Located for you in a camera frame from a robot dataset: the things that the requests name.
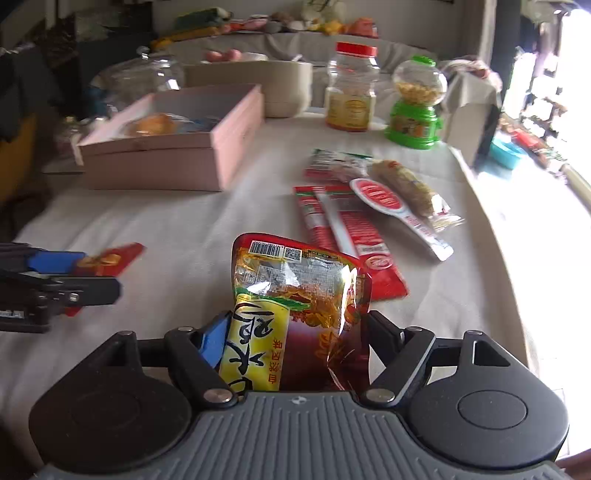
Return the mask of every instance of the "red food packet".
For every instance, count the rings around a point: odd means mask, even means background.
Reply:
[[[117,277],[145,250],[142,244],[134,243],[123,247],[109,248],[97,257],[84,257],[78,260],[70,272],[74,277]],[[73,317],[82,307],[67,307],[64,313]]]
[[[295,187],[298,204],[312,241],[319,247],[340,251],[339,245],[349,243],[346,253],[358,257],[372,279],[372,300],[401,298],[408,295],[408,288],[402,279],[392,255],[376,227],[363,212],[363,203],[348,185],[325,185]],[[338,222],[346,231],[339,232],[341,241],[337,242],[335,232],[330,226],[325,206],[319,195],[330,198],[337,211]]]
[[[369,387],[362,316],[371,279],[357,258],[264,233],[234,242],[235,311],[219,374],[238,393]]]

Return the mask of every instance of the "green gumball machine toy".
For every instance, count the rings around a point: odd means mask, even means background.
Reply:
[[[394,85],[401,99],[392,107],[386,137],[405,147],[428,150],[439,140],[441,120],[434,106],[446,94],[445,76],[432,59],[414,56],[394,70]]]

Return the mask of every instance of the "screw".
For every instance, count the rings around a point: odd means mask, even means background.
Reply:
[[[390,403],[396,395],[385,388],[370,388],[365,392],[365,398],[374,403]]]
[[[203,398],[209,403],[227,403],[232,397],[232,392],[225,388],[210,388],[203,394]]]

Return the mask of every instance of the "sausage stick package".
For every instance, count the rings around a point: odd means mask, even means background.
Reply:
[[[423,224],[410,211],[402,198],[388,187],[371,179],[354,179],[351,180],[350,185],[357,196],[371,208],[396,217],[404,223],[440,261],[443,262],[452,256],[453,248]]]
[[[359,258],[372,279],[372,300],[408,295],[386,243],[349,186],[306,186],[294,191],[312,242]]]
[[[436,232],[463,223],[464,220],[461,217],[451,214],[449,205],[441,195],[397,161],[384,160],[374,163],[372,174],[380,177],[398,192],[413,212],[427,219]]]

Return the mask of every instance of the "red lid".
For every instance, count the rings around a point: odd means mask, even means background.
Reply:
[[[375,57],[378,54],[377,47],[360,45],[358,43],[348,43],[345,41],[338,41],[336,43],[336,51],[338,53],[344,53],[345,55],[355,55],[357,57]]]

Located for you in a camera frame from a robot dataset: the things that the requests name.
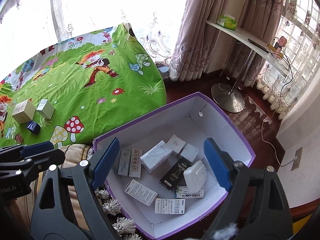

+ + +

Task objective → What you give back must match the entries exactly, apart from the omitted pictures.

Written solution →
Located for you in a camera frame from a robot dataset: the things that the requests name.
Return the mask of every instance of the "red food packet".
For every instance, count the rings around a point: odd means mask, even means background.
Reply:
[[[117,277],[145,250],[142,244],[134,243],[123,247],[109,248],[97,257],[84,257],[78,260],[70,272],[74,277]],[[73,317],[82,307],[67,307],[64,313]]]
[[[295,187],[298,204],[312,241],[319,247],[340,251],[339,245],[349,243],[346,253],[358,257],[372,279],[372,300],[401,298],[408,295],[408,288],[402,279],[392,255],[376,227],[363,212],[363,203],[348,185],[325,185]],[[338,222],[346,231],[339,232],[341,241],[337,242],[335,232],[330,226],[325,206],[319,195],[330,198],[337,211]]]
[[[369,387],[362,316],[371,279],[357,258],[264,233],[234,242],[235,311],[219,374],[238,393]]]

Return the mask of every instance of the "green gumball machine toy".
For every instance, count the rings around a point: odd means mask, even means background.
Reply:
[[[394,85],[401,99],[392,107],[386,137],[405,147],[428,150],[439,140],[441,120],[434,106],[446,94],[445,76],[432,59],[414,56],[394,70]]]

Return the mask of every instance of the "screw".
For every instance, count the rings around a point: odd means mask, even means background.
Reply:
[[[390,403],[396,395],[385,388],[370,388],[365,392],[365,398],[374,403]]]
[[[203,398],[209,403],[227,403],[232,397],[232,392],[225,388],[210,388],[203,394]]]

Return the mask of every instance of the "sausage stick package".
For every instance, count the rings around a point: odd means mask, even means background.
Reply:
[[[423,224],[410,211],[402,198],[388,187],[371,179],[354,179],[351,180],[350,185],[357,196],[371,208],[396,217],[404,223],[440,261],[443,262],[452,256],[453,248]]]
[[[359,258],[372,279],[372,300],[408,295],[386,243],[349,186],[306,186],[294,191],[312,242]]]
[[[436,232],[463,223],[464,220],[461,217],[451,214],[449,205],[441,195],[397,161],[384,160],[374,163],[372,174],[380,177],[398,192],[413,212],[427,219]]]

Return the mask of every instance of the "red lid".
For every instance, count the rings around a point: odd means mask, even means background.
Reply:
[[[375,57],[378,54],[377,47],[360,45],[358,43],[348,43],[345,41],[338,41],[336,43],[336,51],[338,53],[344,53],[345,55],[355,55],[357,57]]]

Located for you in a camera frame from a robot dataset: the things that the requests name.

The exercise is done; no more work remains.